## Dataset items
════════════════
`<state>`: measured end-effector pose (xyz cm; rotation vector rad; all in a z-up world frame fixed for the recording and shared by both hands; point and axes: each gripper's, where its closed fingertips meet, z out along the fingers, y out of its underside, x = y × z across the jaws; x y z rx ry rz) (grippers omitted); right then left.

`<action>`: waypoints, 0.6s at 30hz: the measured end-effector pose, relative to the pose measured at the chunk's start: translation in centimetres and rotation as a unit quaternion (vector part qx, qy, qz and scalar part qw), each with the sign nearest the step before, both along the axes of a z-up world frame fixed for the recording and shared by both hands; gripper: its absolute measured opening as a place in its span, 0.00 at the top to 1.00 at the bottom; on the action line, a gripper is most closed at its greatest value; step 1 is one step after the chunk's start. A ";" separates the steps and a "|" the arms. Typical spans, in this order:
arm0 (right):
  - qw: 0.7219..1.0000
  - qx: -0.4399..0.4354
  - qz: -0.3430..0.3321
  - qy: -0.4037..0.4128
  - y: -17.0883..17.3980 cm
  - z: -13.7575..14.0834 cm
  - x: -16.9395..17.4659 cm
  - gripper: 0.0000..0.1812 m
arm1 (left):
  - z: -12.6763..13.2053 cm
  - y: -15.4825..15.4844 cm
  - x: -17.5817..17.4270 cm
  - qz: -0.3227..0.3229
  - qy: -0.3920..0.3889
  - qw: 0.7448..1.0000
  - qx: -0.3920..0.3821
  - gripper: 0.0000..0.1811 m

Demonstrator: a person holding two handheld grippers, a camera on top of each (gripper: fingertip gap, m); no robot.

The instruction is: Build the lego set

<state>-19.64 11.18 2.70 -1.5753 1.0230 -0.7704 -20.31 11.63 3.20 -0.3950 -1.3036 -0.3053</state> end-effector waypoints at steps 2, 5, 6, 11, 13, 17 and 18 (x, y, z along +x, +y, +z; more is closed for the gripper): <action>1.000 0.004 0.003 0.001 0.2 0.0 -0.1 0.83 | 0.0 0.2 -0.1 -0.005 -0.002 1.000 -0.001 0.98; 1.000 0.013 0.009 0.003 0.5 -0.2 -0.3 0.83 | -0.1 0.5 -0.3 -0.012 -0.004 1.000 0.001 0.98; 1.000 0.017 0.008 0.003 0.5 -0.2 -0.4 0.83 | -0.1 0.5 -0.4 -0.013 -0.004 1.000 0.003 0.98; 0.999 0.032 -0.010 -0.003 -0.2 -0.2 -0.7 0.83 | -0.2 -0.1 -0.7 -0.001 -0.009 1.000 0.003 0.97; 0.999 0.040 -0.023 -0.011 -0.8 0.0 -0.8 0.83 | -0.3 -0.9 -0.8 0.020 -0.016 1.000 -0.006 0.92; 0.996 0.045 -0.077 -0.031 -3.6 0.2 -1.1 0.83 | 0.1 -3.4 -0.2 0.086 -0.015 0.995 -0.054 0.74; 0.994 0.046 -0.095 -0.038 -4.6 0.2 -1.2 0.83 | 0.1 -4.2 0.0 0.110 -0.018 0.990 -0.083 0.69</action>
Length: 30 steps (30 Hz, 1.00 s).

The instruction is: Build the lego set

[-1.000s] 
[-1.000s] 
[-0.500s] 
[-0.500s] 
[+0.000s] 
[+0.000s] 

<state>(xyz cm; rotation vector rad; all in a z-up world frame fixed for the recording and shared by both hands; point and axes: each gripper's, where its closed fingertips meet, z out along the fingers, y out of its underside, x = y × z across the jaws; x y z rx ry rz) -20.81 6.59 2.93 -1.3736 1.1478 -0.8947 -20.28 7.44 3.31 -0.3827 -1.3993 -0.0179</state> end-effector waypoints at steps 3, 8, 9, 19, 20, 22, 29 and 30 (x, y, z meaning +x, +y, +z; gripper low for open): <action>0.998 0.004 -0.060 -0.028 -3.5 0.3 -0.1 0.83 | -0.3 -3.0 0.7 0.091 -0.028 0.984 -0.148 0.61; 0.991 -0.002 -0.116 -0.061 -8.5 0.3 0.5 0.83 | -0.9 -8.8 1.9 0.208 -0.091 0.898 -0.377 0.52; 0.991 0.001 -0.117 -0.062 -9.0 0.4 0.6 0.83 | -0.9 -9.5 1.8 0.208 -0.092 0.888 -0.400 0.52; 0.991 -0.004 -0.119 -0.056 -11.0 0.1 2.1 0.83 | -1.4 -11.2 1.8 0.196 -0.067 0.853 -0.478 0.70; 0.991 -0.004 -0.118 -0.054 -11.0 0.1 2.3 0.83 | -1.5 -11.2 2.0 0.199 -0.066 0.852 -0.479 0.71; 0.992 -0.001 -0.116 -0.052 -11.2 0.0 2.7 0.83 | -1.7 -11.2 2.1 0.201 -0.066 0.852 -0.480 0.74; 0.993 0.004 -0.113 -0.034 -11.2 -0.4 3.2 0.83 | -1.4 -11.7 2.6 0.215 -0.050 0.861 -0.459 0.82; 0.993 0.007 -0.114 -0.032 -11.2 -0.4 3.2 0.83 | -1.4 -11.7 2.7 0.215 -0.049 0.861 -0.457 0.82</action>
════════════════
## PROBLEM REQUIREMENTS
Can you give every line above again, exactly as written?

## ANSWER TO THE EXERCISE
`<state>`: measured end-effector pose (xyz cm; rotation vector rad; all in a z-up world frame fixed for the recording and shared by both hands; point and axes: each gripper's, where its closed fingertips meet, z out along the fingers, y out of its underside, x = y × z across the jaws; x y z rx ry rz) (grippers omitted); right then left.

`<action>`: waypoints, 0.6s at 30hz: the measured end-effector pose, relative to the pose measured at the chunk's start: translation in centimetres and rotation as a unit quaternion (vector part qx, qy, qz and scalar part qw), each with the sign nearest the step before, both along the axes of a z-up world frame fixed for the recording and shared by both hands; gripper: its absolute measured opening as a place in its span, 0.00 at the top to 1.00 at the bottom; on the action line, a gripper is most closed at its greatest value; step 1 is one step after the chunk's start. A ";" separates the steps and a "|" the arms. Typical spans, in this order:
arm0 (right):
  - qw: 0.7219..1.0000
  - qx: -0.4399..0.4354
  - qz: -0.3430..0.3321
  - qy: -0.4037..0.4128
  - y: -17.0883..17.3980 cm
  - z: -13.7575..14.0834 cm
  - x: -16.9395..17.4659 cm
  - gripper: 0.0000..0.1812 m
arm1 (left):
  - z: -12.6763..13.2053 cm
  - y: -15.4825..15.4844 cm
  - x: -17.5817..17.4270 cm
  - qz: -0.3227..0.3229
  - qy: -0.3920..0.3889
  - qw: 0.7448..1.0000
  - qx: -0.3920..0.3821
  - gripper: 0.0000..0.1811 m

Demonstrator: a person holding two handheld grippers, a camera on top of each (gripper: fingertip gap, m); no robot.

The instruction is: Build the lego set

<state>-19.64 11.18 2.70 -1.5753 1.0230 -0.7704 -20.31 11.63 3.20 -0.3950 -1.3036 -0.3053</state> end-effector waypoints at steps 2, 5, 6, 11, 13, 17 and 18 (x, y, z along +x, +y, +z; more is closed for the gripper): <action>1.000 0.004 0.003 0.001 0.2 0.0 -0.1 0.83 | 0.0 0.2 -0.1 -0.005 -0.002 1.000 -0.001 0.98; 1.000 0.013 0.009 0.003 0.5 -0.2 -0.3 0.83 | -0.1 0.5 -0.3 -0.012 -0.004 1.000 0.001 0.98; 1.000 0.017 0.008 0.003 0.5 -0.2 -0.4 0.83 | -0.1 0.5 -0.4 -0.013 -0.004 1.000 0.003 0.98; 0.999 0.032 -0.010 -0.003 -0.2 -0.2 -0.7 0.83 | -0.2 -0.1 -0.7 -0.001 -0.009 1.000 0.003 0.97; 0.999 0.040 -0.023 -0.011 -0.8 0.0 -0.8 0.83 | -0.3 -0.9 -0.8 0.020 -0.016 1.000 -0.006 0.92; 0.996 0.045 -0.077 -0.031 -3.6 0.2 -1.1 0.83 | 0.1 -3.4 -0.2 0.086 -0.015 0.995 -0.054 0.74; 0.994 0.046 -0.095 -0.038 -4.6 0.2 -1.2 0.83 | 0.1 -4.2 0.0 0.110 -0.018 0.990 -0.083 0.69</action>
Length: 30 steps (30 Hz, 1.00 s).

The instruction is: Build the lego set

[-1.000s] 
[-1.000s] 
[-0.500s] 
[-0.500s] 
[+0.000s] 
[+0.000s] 

<state>(xyz cm; rotation vector rad; all in a z-up world frame fixed for the recording and shared by both hands; point and axes: each gripper's, where its closed fingertips meet, z out along the fingers, y out of its underside, x = y × z across the jaws; x y z rx ry rz) -20.81 6.59 2.93 -1.3736 1.1478 -0.8947 -20.28 7.44 3.31 -0.3827 -1.3993 -0.0179</state> end-effector waypoints at steps 3, 8, 9, 19, 20, 22, 29 and 30 (x, y, z meaning +x, +y, +z; gripper low for open): <action>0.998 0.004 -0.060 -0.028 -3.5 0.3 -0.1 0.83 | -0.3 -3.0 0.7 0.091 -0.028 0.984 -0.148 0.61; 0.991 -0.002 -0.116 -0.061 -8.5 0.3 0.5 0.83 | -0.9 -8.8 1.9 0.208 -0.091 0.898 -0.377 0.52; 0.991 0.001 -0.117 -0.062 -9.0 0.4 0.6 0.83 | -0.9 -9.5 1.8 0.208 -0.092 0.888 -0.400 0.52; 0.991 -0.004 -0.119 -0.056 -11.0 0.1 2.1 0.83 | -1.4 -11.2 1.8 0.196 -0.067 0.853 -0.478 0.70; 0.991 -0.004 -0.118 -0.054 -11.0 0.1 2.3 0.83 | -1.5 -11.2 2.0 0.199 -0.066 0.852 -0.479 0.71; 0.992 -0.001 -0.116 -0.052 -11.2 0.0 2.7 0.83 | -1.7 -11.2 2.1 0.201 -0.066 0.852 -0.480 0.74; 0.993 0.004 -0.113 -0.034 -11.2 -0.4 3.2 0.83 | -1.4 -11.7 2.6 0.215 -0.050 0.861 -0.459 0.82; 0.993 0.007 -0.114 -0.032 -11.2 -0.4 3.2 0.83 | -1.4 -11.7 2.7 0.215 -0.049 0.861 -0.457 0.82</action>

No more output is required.